Liberian refugees start coming home from Côte d'Ivoire
Liberian refugees start coming home from Côte d'Ivoire
ZWEDRU, Liberia, Jan. 12 (UNHCR) - With a refreshing drink of cold water in prospect, Agostine Gbaladal, a young Liberian man, sat down in the shade, just inside the border of his native land.
"I can't believe I am finally in my country," he said with emotion, upon returning home after 14 years in exile in Côte d'Ivoire. "I want to conclude my education, Because of the war I interrupted my studies so many times, and now I hope to finish for good and look for a job, which will help me to rebuild my house".
One of 100 Liberian refugees who crossed into Liberia Tuesday on the first UNHCR convoy from Côte d'Ivoire, Agostine lost his father in 1991, when he ran into the bush to escape the civil war that has racked Liberia for most of the last 15 years.

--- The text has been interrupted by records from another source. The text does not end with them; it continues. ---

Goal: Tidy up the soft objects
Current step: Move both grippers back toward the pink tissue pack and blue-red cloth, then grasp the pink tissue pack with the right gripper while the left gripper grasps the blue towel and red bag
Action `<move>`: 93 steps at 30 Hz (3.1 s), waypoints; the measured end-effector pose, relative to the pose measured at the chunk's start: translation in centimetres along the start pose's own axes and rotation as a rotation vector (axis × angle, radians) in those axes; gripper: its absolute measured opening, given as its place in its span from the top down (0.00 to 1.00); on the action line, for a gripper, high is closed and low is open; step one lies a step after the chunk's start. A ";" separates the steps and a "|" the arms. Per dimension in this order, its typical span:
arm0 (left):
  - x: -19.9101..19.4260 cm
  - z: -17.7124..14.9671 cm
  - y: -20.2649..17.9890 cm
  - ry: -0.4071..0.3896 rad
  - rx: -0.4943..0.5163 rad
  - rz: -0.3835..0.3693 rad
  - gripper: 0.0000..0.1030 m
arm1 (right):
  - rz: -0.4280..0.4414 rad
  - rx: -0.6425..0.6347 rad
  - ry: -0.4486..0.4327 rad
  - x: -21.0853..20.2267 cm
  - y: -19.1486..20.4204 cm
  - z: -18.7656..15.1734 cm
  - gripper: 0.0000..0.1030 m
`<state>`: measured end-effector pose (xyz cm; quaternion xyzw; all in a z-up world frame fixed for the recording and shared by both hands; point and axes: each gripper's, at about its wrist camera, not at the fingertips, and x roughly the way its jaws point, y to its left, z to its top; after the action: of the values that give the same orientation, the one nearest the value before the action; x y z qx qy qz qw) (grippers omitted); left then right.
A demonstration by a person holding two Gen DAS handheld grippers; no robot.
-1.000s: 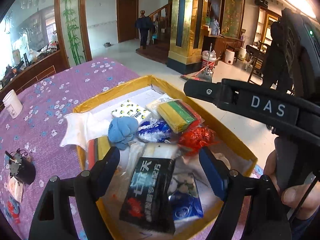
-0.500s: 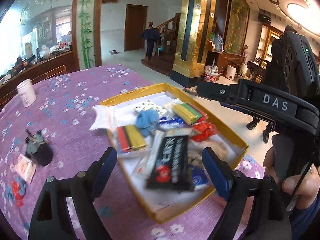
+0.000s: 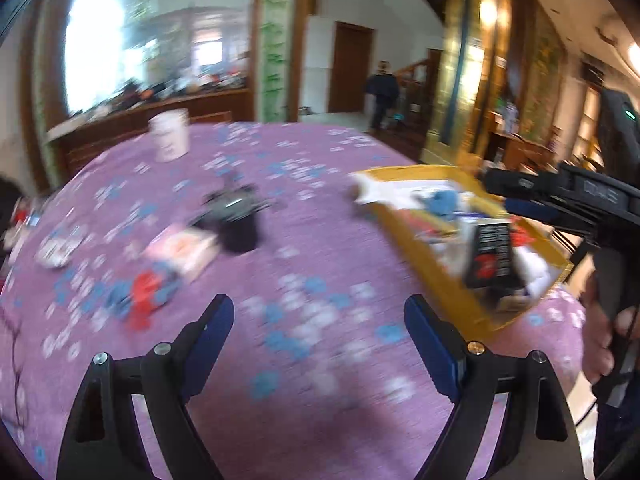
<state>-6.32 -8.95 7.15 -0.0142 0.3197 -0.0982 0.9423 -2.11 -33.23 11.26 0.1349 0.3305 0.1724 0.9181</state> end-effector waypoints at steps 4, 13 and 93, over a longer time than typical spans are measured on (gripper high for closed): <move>0.1 -1.2 5.6 0.022 -0.130 0.068 0.16 | 0.031 -0.047 0.050 1.9 2.7 -1.7 0.26; 2.2 -2.5 15.4 0.125 -0.473 0.068 0.16 | 0.072 -0.126 0.122 4.9 6.0 -3.1 0.25; 5.2 -1.9 5.7 0.223 0.028 0.120 0.16 | 0.127 -0.458 0.386 15.6 9.7 -5.5 0.43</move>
<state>-2.47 -4.31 2.02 0.0290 0.4212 -0.0471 0.9053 3.38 -17.37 1.92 -0.0906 0.4425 0.3218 0.8322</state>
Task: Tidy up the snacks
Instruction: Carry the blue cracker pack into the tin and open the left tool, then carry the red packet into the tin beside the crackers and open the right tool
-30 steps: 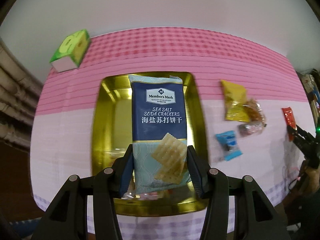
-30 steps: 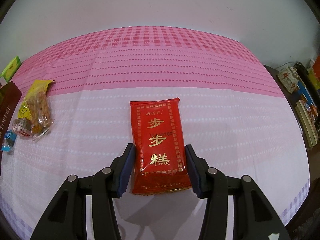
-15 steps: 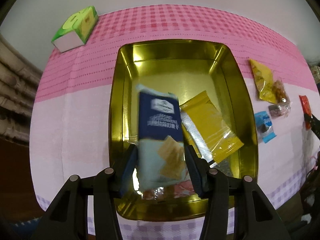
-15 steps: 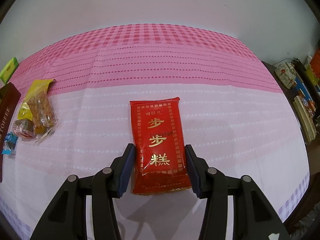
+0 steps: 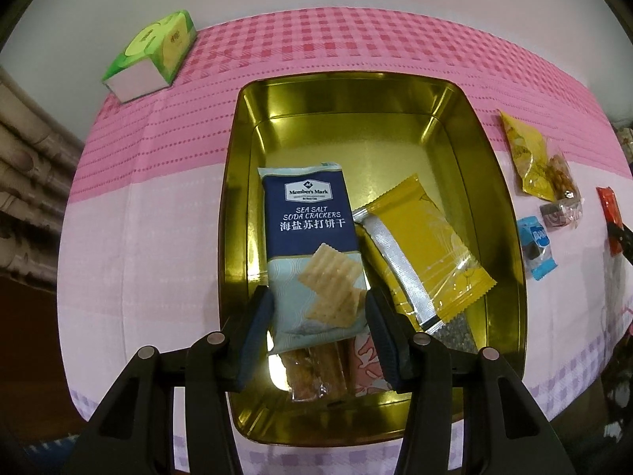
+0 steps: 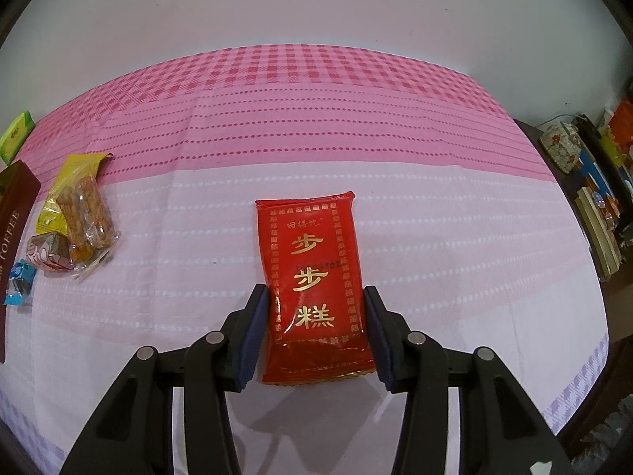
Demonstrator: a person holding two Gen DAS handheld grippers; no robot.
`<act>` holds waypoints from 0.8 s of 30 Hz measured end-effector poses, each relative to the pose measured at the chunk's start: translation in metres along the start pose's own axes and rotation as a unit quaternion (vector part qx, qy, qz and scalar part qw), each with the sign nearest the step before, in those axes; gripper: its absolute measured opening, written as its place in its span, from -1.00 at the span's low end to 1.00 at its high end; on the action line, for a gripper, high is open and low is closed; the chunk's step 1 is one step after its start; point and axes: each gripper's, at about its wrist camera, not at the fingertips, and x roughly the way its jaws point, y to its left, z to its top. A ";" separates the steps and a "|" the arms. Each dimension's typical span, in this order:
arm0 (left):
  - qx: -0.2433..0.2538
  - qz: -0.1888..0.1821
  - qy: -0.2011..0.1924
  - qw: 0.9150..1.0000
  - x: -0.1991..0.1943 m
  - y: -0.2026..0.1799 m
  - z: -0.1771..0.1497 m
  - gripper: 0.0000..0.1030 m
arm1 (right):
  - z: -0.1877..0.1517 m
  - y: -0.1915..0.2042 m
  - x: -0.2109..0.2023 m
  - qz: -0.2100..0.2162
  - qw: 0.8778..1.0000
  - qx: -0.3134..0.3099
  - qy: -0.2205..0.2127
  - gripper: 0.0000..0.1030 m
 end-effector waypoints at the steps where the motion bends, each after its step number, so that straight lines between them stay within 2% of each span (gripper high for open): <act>1: -0.001 0.001 -0.001 1.000 -0.001 0.000 -0.001 -0.02 | 0.000 0.000 0.000 0.001 1.000 0.001 0.002 -0.19; 9: -0.002 0.026 -0.024 0.999 -0.010 -0.006 -0.008 0.01 | 0.000 0.000 -0.003 0.000 1.000 0.005 0.003 -0.20; 13: -0.005 0.030 -0.043 0.999 -0.018 -0.008 -0.012 0.35 | 0.000 0.005 -0.003 -0.003 1.000 0.003 0.005 -0.20; 15: -0.011 0.029 -0.053 0.998 -0.023 -0.008 -0.015 0.36 | 0.001 0.008 -0.006 -0.006 1.000 0.002 0.003 -0.20; 19: -0.049 0.012 -0.067 0.996 -0.033 0.000 -0.019 0.36 | 0.003 0.016 -0.014 -0.006 1.000 0.004 -0.002 -0.20; 24: -0.096 0.016 -0.092 0.991 -0.047 0.013 -0.027 0.45 | 0.009 0.039 -0.032 0.010 1.000 -0.005 -0.015 -0.20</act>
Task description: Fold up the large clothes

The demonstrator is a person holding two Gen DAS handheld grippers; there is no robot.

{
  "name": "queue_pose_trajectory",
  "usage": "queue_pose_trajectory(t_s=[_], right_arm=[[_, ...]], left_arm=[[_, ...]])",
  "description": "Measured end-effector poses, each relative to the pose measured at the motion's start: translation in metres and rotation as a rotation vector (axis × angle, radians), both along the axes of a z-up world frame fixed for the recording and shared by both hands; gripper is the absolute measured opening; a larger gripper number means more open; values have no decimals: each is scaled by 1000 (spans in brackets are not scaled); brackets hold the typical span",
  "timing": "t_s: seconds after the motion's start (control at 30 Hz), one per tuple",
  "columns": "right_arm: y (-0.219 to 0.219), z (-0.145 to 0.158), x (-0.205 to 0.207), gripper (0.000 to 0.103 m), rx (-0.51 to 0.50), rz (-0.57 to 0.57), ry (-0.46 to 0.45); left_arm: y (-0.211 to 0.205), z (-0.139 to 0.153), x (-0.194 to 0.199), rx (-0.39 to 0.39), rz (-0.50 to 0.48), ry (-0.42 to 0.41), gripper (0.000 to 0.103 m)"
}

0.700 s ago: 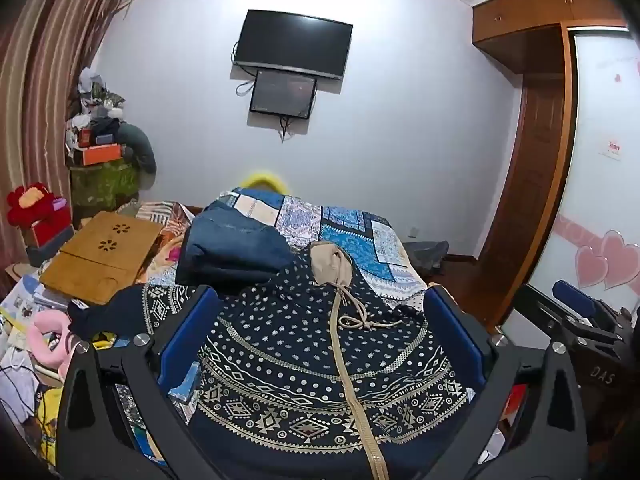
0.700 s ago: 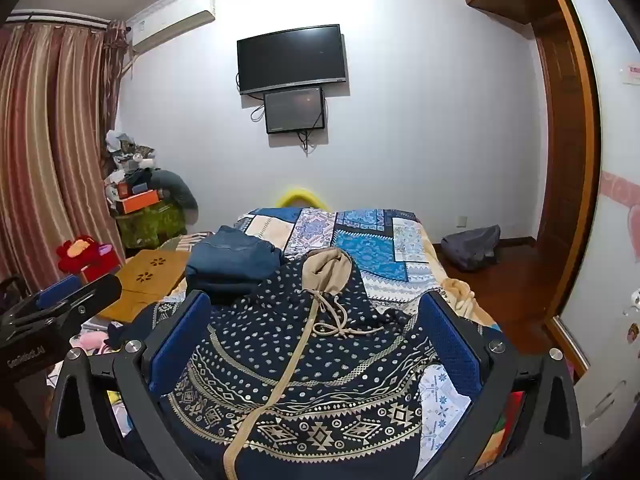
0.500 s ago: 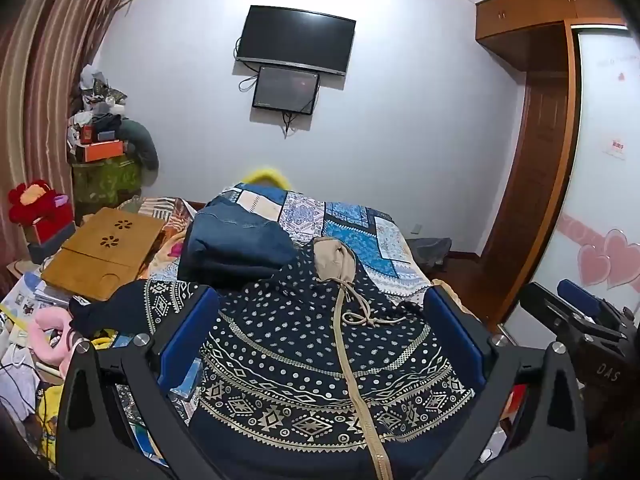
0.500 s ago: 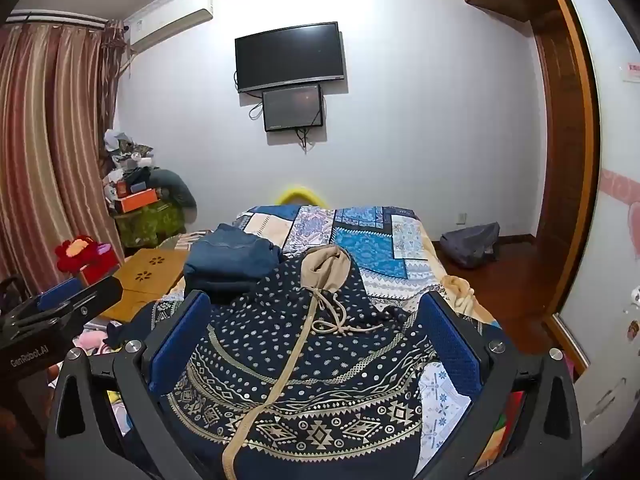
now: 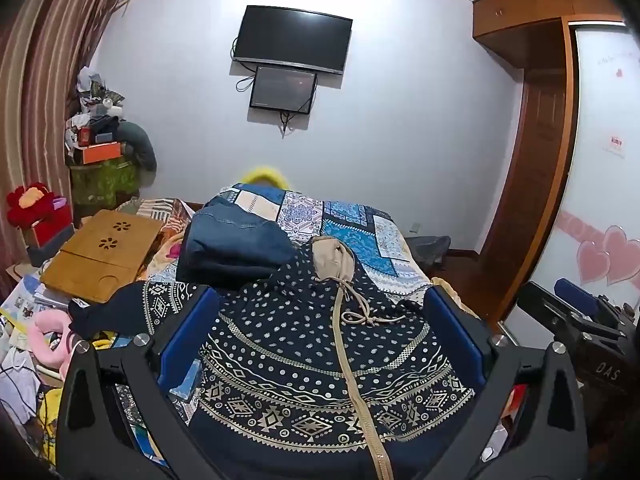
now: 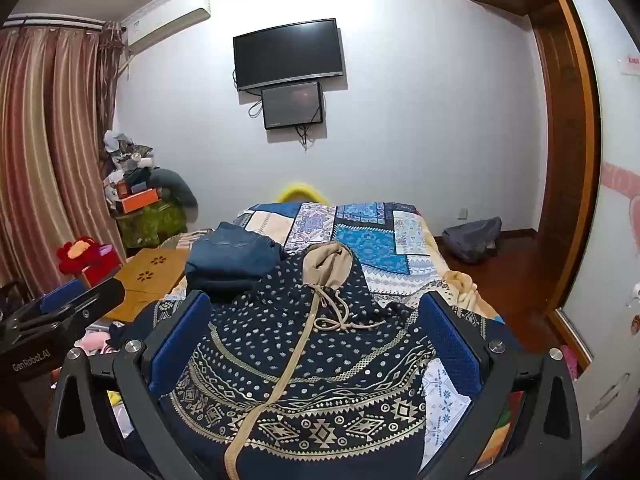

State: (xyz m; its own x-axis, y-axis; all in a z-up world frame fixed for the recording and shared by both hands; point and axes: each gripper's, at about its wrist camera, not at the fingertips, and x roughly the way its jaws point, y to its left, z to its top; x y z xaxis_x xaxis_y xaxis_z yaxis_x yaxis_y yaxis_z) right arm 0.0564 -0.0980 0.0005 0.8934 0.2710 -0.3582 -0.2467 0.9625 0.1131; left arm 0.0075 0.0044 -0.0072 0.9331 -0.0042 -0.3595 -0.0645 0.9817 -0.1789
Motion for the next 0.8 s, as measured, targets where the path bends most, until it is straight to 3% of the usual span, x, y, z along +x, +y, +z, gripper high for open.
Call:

"Welcome home. There is no place like home, and UNHCR is behind you," Jean Paul Habamungu, Field Officer of UNHCR Office in Zwedru, in eastern Liberia, told Agostine and the other returnees
At the beginning of 2004, there were an estimated 340,000 Liberian refugees scattered throughout West Africa. Out of this number, some 6,000 refugees have come home with UNHCR assistance. The refugee agency started facilitating repatriation on October 1, 2004, after peace was largely restored in Liberia. Close to 100,000 Liberians have also made their own way home.
UNHCR convoys from Côte d'Ivoire to Liberia are expected to run twice a week, bringing home 200 people at a time. Refugees are continuing to come home from Sierra Leone, Guinea, Nigeria and Ghana by air and sea.
Tuesday's convoy left Blolequin and Petit Guiglo villages in Côte d'Ivoire and crossed into Liberia at Bahalai, where UNHCR staff, government officials and other aid workers greeted the returnees.
At the Toe Tower transit centre, 10 km from Bahalai, returnees received the first instalment of a four-month WFP food ration, money to get to their home community, and commodities to help survive their first months at home and rebuild their lives.
The returnees were headed for Grand Gedeh and Montserrado counties, areas that not among the six Liberian counties that have so far been declared safe for return by the Liberian government.
However, the returnees say they will feel safer there than in the unrest in Côte d'Ivoire, a country split in two in 2002 by an armed rebellion. UNHCR has a responsibility to assist refugees even if they insist on returning to areas designated as unsafe.
Suzy Zarr, a 34-year-old refugee, was thrilled to come home, despite injuries sustained during the rebel attacks on the Liberian capital, Monrovia, that forced her to flee.
"I was holding my baby in my arms, when rockets began to fall around," she recalled upon her return home. "The sound was deafening and there were blood and cries all around me. But I bless God that I am alive, since others hit in the rocket blasts did not survive to see this day" of homecoming.
Meanwhile, Agostine now wants to be an "ambassador" to his Liberian compatriots still living in Côte d'Ivoire. "I want to tell my fellow Liberians: Come back and all together we can build a new nation."